# Directions:
Everything from the line holding "Would you kindly give the mask of the <item>yellow paper" through the final line of the entries below is to be duplicated exactly, and nothing outside that span.
** Opening Exercise inputs block **
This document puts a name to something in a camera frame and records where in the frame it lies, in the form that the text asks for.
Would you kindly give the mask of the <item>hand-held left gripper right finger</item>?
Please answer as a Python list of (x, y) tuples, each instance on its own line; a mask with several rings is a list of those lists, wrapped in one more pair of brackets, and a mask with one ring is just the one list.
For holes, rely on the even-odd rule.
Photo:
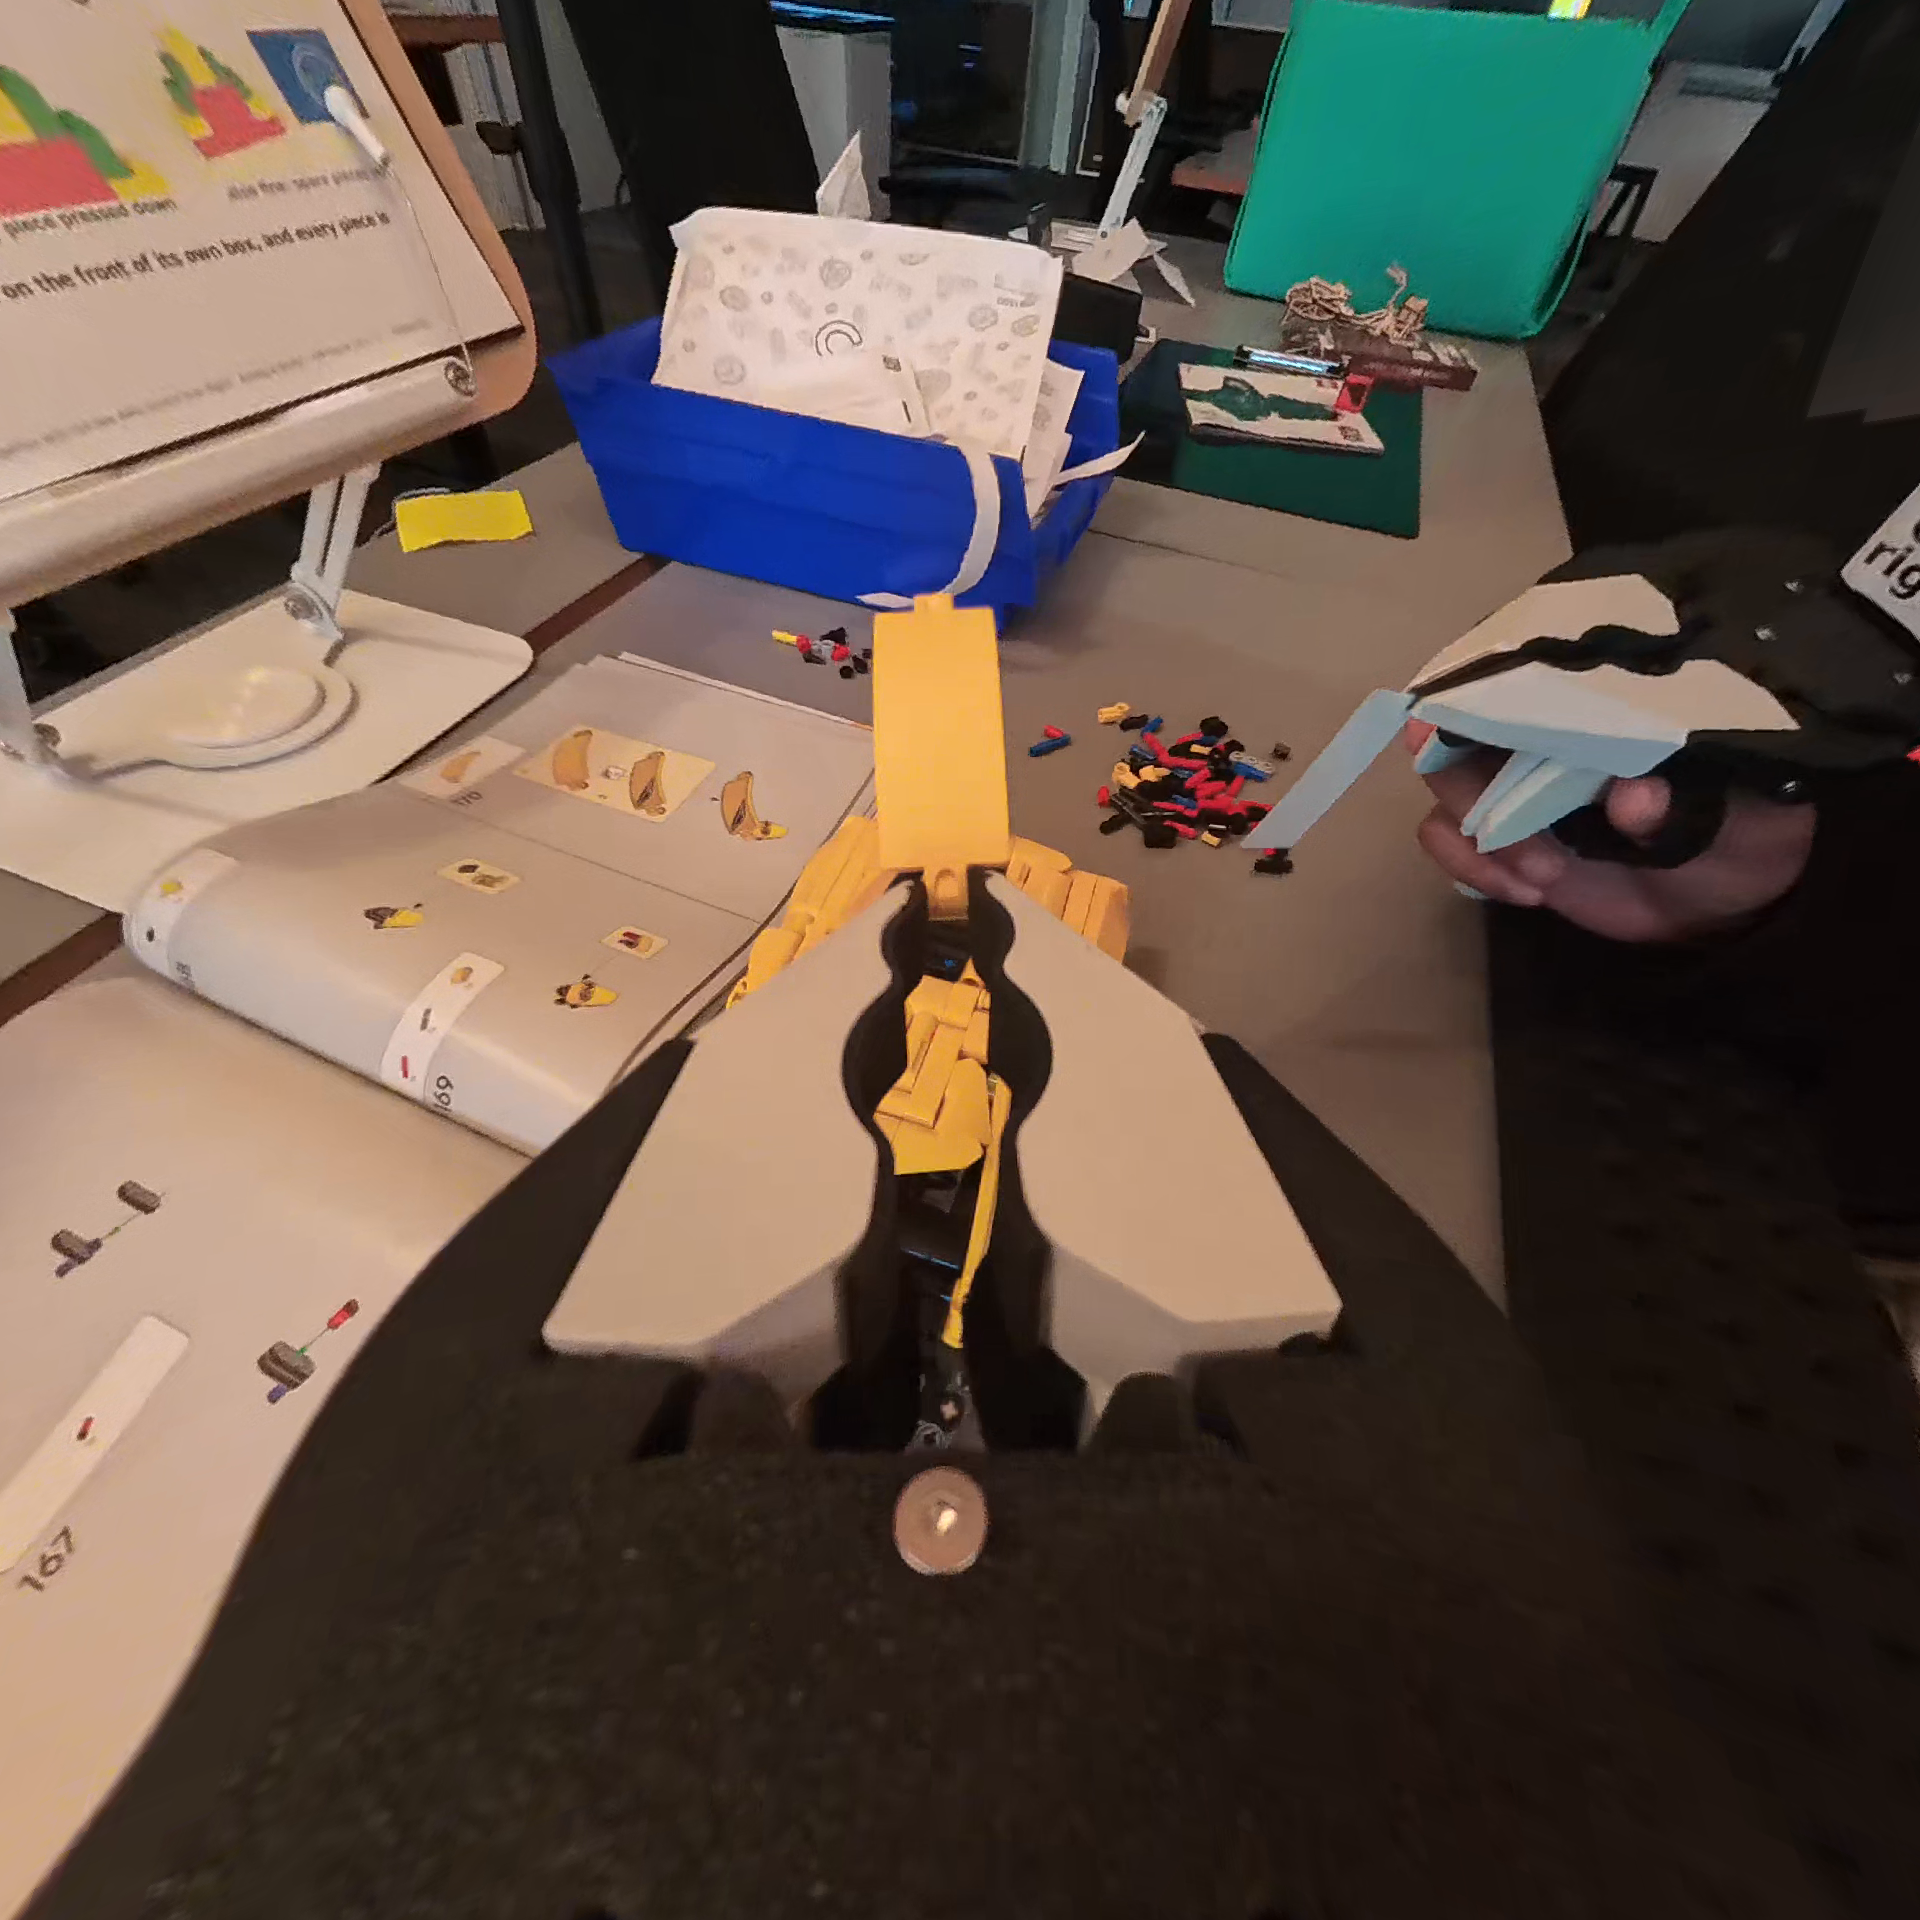
[(1342, 1302), (1209, 1036), (997, 874), (970, 878), (1012, 1096), (968, 1379), (993, 1452), (1072, 1450), (1116, 1385), (1320, 1342)]

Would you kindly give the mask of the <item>yellow brick panel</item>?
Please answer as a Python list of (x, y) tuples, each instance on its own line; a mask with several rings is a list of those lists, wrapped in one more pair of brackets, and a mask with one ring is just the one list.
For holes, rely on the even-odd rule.
[(871, 699), (877, 862), (919, 878), (933, 920), (964, 922), (972, 872), (1012, 855), (993, 614), (943, 594), (879, 612)]

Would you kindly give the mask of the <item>person's right forearm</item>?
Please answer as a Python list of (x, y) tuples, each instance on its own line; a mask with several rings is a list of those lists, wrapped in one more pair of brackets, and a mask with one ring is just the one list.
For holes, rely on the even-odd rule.
[(1831, 1032), (1874, 1057), (1916, 1055), (1916, 756), (1824, 793), (1804, 887), (1816, 999)]

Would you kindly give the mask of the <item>grey desk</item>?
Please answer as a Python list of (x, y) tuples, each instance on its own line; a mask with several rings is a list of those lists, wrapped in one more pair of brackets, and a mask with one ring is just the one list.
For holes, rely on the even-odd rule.
[[(1423, 409), (1415, 540), (1332, 527), (1135, 479), (1116, 479), (1076, 554), (1012, 621), (1002, 645), (1014, 830), (1116, 876), (1133, 893), (1130, 963), (1207, 1030), (1243, 1044), (1452, 1248), (1479, 1285), (1504, 1286), (1492, 1055), (1480, 909), (1417, 845), (1428, 797), (1403, 752), (1372, 764), (1309, 833), (1295, 874), (1249, 878), (1232, 853), (1147, 853), (1101, 837), (1095, 751), (1026, 760), (1043, 724), (1072, 733), (1101, 702), (1187, 724), (1216, 712), (1286, 785), (1374, 689), (1401, 685), (1442, 645), (1569, 556), (1534, 373), (1521, 346), (1471, 342), (1477, 386)], [(66, 1179), (71, 1144), (100, 1165), (108, 1126), (179, 1057), (226, 1080), (214, 1115), (241, 1153), (272, 1165), (301, 1107), (324, 1142), (374, 1144), (376, 1163), (420, 1161), (438, 1198), (428, 1223), (465, 1223), (480, 1171), (501, 1150), (449, 1125), (405, 1119), (333, 1069), (299, 1067), (116, 961), (119, 920), (4, 878), (4, 1362), (29, 1373), (25, 1288), (52, 1286), (54, 1258), (21, 1234), (56, 1219), (29, 1173), (48, 1150)], [(110, 990), (119, 978), (141, 990)]]

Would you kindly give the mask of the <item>green white printed booklet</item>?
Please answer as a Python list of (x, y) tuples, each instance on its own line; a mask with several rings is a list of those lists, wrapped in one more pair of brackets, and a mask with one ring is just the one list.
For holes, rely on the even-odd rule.
[(1380, 458), (1384, 442), (1365, 417), (1371, 388), (1369, 377), (1180, 365), (1187, 434), (1216, 446)]

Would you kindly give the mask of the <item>twine bundle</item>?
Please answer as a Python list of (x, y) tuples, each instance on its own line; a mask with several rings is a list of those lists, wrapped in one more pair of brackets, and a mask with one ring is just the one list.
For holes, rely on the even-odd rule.
[(1346, 282), (1309, 276), (1288, 288), (1284, 311), (1295, 325), (1328, 330), (1351, 350), (1419, 350), (1426, 336), (1428, 301), (1411, 296), (1409, 274), (1399, 263), (1388, 265), (1386, 280), (1388, 299), (1361, 309)]

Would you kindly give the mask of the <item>large pile of brick pins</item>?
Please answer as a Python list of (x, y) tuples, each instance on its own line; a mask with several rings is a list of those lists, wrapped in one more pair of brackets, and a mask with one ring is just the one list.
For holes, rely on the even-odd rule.
[(1091, 793), (1101, 837), (1132, 837), (1153, 853), (1224, 849), (1245, 841), (1272, 810), (1272, 768), (1245, 751), (1222, 716), (1172, 733), (1157, 712), (1108, 704), (1095, 712), (1095, 733), (1110, 733), (1116, 749)]

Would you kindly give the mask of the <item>black box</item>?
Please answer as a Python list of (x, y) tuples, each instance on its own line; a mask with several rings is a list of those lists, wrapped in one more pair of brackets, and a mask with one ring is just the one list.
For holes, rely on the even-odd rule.
[(1052, 342), (1076, 350), (1101, 350), (1116, 363), (1130, 363), (1139, 348), (1141, 294), (1133, 286), (1101, 282), (1068, 272), (1062, 278)]

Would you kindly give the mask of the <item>small crumpled printed paper bag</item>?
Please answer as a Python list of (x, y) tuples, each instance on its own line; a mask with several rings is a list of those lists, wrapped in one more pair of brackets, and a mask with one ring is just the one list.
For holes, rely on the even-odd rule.
[(1043, 521), (1054, 496), (1068, 485), (1116, 473), (1141, 444), (1137, 434), (1099, 458), (1074, 458), (1070, 415), (1081, 396), (1083, 382), (1085, 377), (1079, 371), (1056, 361), (1049, 361), (1041, 377), (1033, 423), (1022, 456), (1026, 508), (1031, 525)]

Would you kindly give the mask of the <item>thin wooden board stand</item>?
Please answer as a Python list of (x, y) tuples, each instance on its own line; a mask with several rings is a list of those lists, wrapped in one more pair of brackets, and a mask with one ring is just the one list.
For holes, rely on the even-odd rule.
[(1089, 5), (1089, 132), (1099, 153), (1101, 209), (1091, 222), (1091, 240), (1068, 259), (1068, 272), (1120, 286), (1135, 286), (1133, 272), (1149, 269), (1160, 278), (1164, 294), (1186, 307), (1193, 307), (1187, 278), (1164, 257), (1164, 245), (1143, 232), (1135, 201), (1164, 130), (1166, 78), (1180, 51), (1189, 8), (1189, 3), (1155, 5), (1143, 30), (1139, 60), (1128, 66), (1126, 5)]

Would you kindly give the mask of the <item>blue storage bin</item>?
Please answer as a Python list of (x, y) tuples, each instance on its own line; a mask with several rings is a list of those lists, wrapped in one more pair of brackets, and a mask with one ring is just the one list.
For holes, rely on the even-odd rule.
[(948, 592), (999, 619), (1031, 610), (1103, 506), (1118, 444), (1118, 361), (1056, 342), (1076, 373), (1068, 481), (1039, 523), (1018, 459), (993, 459), (995, 548), (972, 585), (981, 490), (948, 446), (767, 411), (655, 382), (659, 323), (547, 361), (623, 548), (839, 604)]

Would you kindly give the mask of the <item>yellow paper note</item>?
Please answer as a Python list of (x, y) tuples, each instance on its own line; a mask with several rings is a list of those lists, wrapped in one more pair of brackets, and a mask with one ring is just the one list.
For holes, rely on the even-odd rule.
[(405, 556), (439, 548), (503, 546), (534, 535), (517, 490), (411, 492), (393, 500), (393, 535)]

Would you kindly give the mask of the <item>large printed white paper bag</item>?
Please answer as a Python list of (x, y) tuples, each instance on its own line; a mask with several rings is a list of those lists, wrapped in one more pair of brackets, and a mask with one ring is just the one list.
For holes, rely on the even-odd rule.
[(958, 450), (997, 540), (993, 459), (1027, 444), (1064, 278), (1029, 244), (819, 213), (707, 207), (673, 230), (655, 382)]

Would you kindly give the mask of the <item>poster board on white stand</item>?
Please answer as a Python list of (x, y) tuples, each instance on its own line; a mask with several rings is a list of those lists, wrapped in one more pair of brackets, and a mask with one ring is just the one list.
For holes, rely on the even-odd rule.
[[(380, 467), (511, 409), (536, 330), (378, 5), (2, 16), (4, 872), (119, 914), (528, 673), (345, 575)], [(23, 608), (297, 496), (270, 596), (33, 708)]]

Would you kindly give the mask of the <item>black light stand pole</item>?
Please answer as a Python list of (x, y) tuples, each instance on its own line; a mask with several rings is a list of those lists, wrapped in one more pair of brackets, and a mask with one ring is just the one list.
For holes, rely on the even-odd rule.
[(603, 317), (582, 228), (578, 178), (551, 87), (538, 5), (495, 3), (493, 12), (515, 84), (520, 147), (555, 257), (567, 323), (574, 340), (584, 342), (601, 332)]
** Closing Exercise inputs block **
# Written answer:
Would you kindly give the mask of the <item>yellow paper note</item>?
Please answer as a Python list of (x, y) tuples, each instance on its own line; a mask with several rings is a list of those lists, wrapped in one more pair of brackets, and a mask with one ring is just the one list.
For holes, rely on the even-odd rule.
[(405, 556), (439, 548), (503, 546), (534, 535), (517, 490), (411, 492), (393, 500), (393, 535)]

Would you kindly give the mask of the <item>large printed white paper bag</item>?
Please answer as a Python list of (x, y) tuples, each instance on its own line; a mask with several rings is a list of those lists, wrapped in one more pair of brackets, and a mask with one ring is just the one list.
For holes, rely on the even-odd rule.
[(958, 450), (997, 540), (993, 459), (1027, 444), (1064, 278), (1029, 244), (819, 213), (707, 207), (673, 230), (655, 382)]

Would you kindly give the mask of the <item>poster board on white stand</item>?
Please answer as a Python list of (x, y) tuples, each instance on its own line; a mask with several rings is a list of those lists, wrapped in one more pair of brackets, and a mask with one ring is just the one list.
For holes, rely on the even-odd rule.
[[(380, 467), (511, 409), (536, 330), (378, 5), (2, 16), (4, 872), (119, 914), (528, 673), (345, 575)], [(23, 608), (297, 496), (270, 596), (33, 708)]]

Would you kindly give the mask of the <item>black light stand pole</item>?
Please answer as a Python list of (x, y) tuples, each instance on its own line; a mask with several rings is a list of those lists, wrapped in one more pair of brackets, and a mask with one ring is just the one list.
For holes, rely on the even-odd rule.
[(603, 317), (582, 228), (578, 178), (551, 87), (538, 5), (495, 3), (493, 12), (515, 84), (520, 147), (555, 257), (567, 323), (574, 340), (584, 342), (601, 332)]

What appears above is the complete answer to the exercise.